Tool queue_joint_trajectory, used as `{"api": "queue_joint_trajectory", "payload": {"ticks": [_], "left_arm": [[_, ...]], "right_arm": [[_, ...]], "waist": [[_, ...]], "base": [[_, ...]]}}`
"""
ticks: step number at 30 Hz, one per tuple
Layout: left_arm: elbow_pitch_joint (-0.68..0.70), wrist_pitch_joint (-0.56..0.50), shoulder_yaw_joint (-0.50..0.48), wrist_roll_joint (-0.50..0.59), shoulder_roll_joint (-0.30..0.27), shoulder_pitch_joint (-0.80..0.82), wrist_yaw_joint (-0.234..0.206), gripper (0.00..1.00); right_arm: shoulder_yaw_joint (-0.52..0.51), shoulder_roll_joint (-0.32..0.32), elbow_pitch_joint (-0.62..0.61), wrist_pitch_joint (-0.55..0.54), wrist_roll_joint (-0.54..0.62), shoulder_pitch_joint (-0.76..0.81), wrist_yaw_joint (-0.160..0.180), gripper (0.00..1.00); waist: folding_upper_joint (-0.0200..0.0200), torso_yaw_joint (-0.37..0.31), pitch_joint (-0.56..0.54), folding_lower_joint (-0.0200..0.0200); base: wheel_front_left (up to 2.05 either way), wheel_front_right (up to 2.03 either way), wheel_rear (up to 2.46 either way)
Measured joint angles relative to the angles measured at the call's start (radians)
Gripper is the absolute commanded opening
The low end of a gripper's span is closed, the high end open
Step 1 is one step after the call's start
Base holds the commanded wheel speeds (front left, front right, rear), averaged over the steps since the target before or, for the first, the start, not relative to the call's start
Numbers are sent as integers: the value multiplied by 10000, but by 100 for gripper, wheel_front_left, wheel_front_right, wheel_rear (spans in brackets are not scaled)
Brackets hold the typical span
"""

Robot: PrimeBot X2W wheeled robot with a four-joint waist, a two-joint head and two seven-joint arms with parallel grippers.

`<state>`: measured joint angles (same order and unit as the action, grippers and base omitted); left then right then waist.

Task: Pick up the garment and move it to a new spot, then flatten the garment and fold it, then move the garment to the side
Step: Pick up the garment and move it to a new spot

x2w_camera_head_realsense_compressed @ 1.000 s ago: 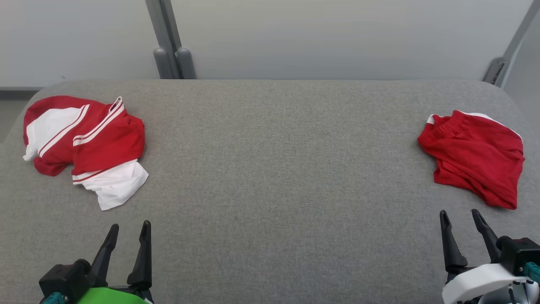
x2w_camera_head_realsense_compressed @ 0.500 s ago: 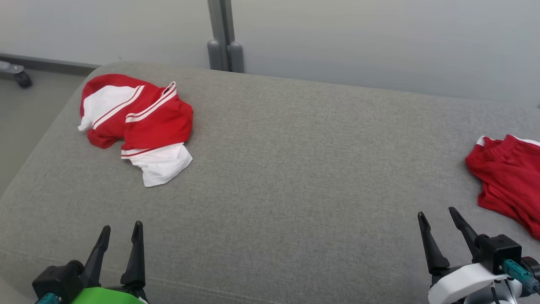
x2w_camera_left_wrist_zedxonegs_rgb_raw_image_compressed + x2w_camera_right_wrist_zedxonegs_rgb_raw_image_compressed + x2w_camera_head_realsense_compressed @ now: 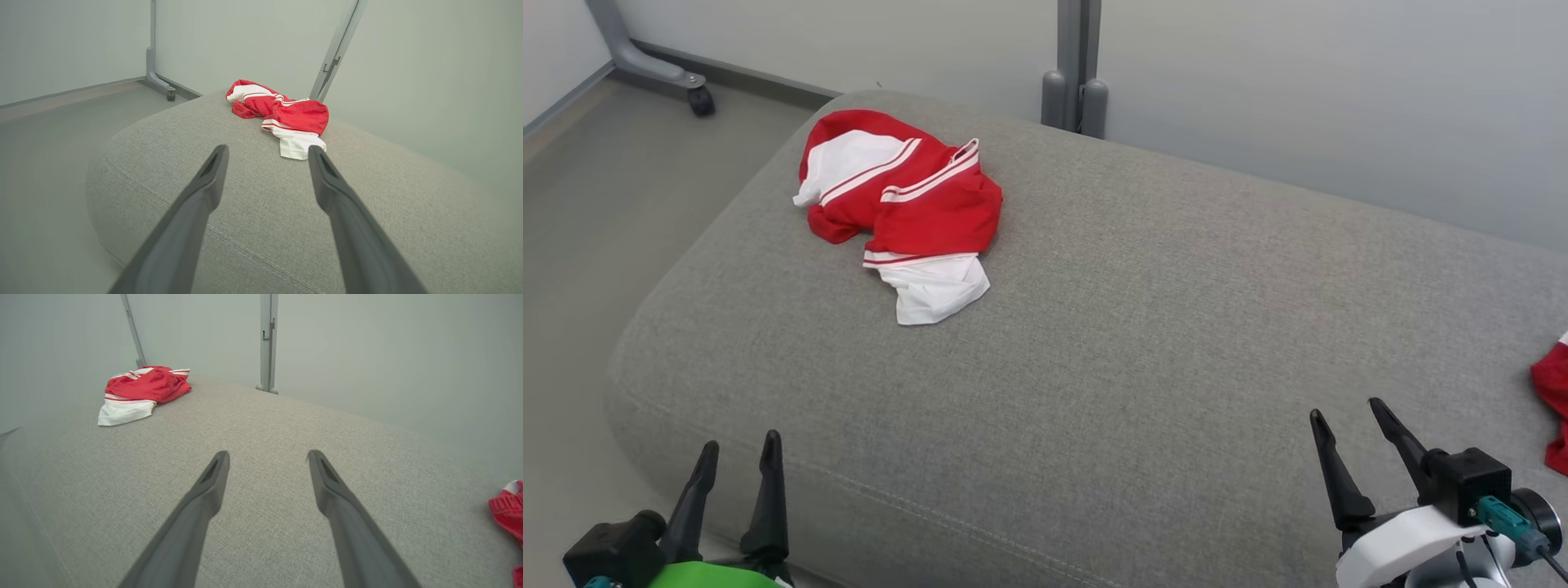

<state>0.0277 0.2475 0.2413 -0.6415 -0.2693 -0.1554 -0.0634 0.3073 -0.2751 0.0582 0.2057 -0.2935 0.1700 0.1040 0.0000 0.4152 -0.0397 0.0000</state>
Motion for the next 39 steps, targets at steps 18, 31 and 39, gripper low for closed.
{"api": "queue_joint_trajectory", "payload": {"ticks": [18, 31, 39], "left_arm": [[-414, -489, -1131, -1670, 194, 2500, 263, 100], [-2336, -1026, -2138, -2987, 194, 5400, 623, 100], [-3615, -1120, -2405, -3534, 374, 6883, 817, 100]], "right_arm": [[161, -899, -1628, -1233, 997, -1257, -71, 100], [-203, -1597, -3106, -2240, 1475, -1839, -125, 100], [-941, -1946, -3824, -2560, 1716, -1885, 29, 100]], "waist": [[0, -15, 1866, 0], [0, -798, 3492, 0], [0, -1278, 4546, 0]], "base": [[0, 0, 0], [0, 0, 0], [0, 0, 0]]}}
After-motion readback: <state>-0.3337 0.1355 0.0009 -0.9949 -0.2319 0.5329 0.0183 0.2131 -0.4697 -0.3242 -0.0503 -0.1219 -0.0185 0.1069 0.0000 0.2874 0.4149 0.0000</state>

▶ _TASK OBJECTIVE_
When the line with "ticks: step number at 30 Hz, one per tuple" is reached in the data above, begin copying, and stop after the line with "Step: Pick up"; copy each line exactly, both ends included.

▶ _EXPECTED OUTPUT_
ticks: step number at 30 Hz, one per tuple
Layout: left_arm: elbow_pitch_joint (-0.68..0.70), wrist_pitch_joint (-0.56..0.50), shoulder_yaw_joint (-0.50..0.48), wrist_roll_joint (-0.50..0.59), shoulder_roll_joint (-0.30..0.27), shoulder_pitch_joint (-0.80..0.82), wrist_yaw_joint (-0.234..0.206), gripper (0.00..1.00); right_arm: shoulder_yaw_joint (-0.52..0.51), shoulder_roll_joint (-0.32..0.32), elbow_pitch_joint (-0.62..0.61), wrist_pitch_joint (-0.55..0.54), wrist_roll_joint (-0.54..0.62), shoulder_pitch_joint (-0.76..0.81), wrist_yaw_joint (-0.160..0.180), gripper (0.00..1.00); waist: folding_upper_joint (-0.0200..0.0200), torso_yaw_joint (-0.37..0.31), pitch_joint (-0.56..0.54), folding_lower_joint (-0.0200..0.0200); base: wheel_front_left (up to 2.05 either way), wheel_front_right (up to 2.03 either way), wheel_rear (up to 2.46 either way)
Measured joint angles relative to the angles measured at the call's start (radians)
Gripper is the absolute commanded opening
The low end of a gripper's span is closed, the high end open
Step 1 is one step after the call's start
Base holds the commanded wheel speeds (front left, front right, rear), averaged over the steps since the target before or, for the first, the start, not relative to the call's start
Numbers are sent as integers: the value multiplied by 10000, but by 100 for gripper, wheel_front_left, wheel_front_right, wheel_rear (spans in brackets are not scaled)
Brackets hold the typical span
"""

Robot: PrimeBot X2W wheeled robot with a four-joint waist, a two-joint head and two seven-joint arms with parallel grippers.

`<state>`: measured joint angles (same order and unit as the action, grippers and base omitted); left then right then waist.

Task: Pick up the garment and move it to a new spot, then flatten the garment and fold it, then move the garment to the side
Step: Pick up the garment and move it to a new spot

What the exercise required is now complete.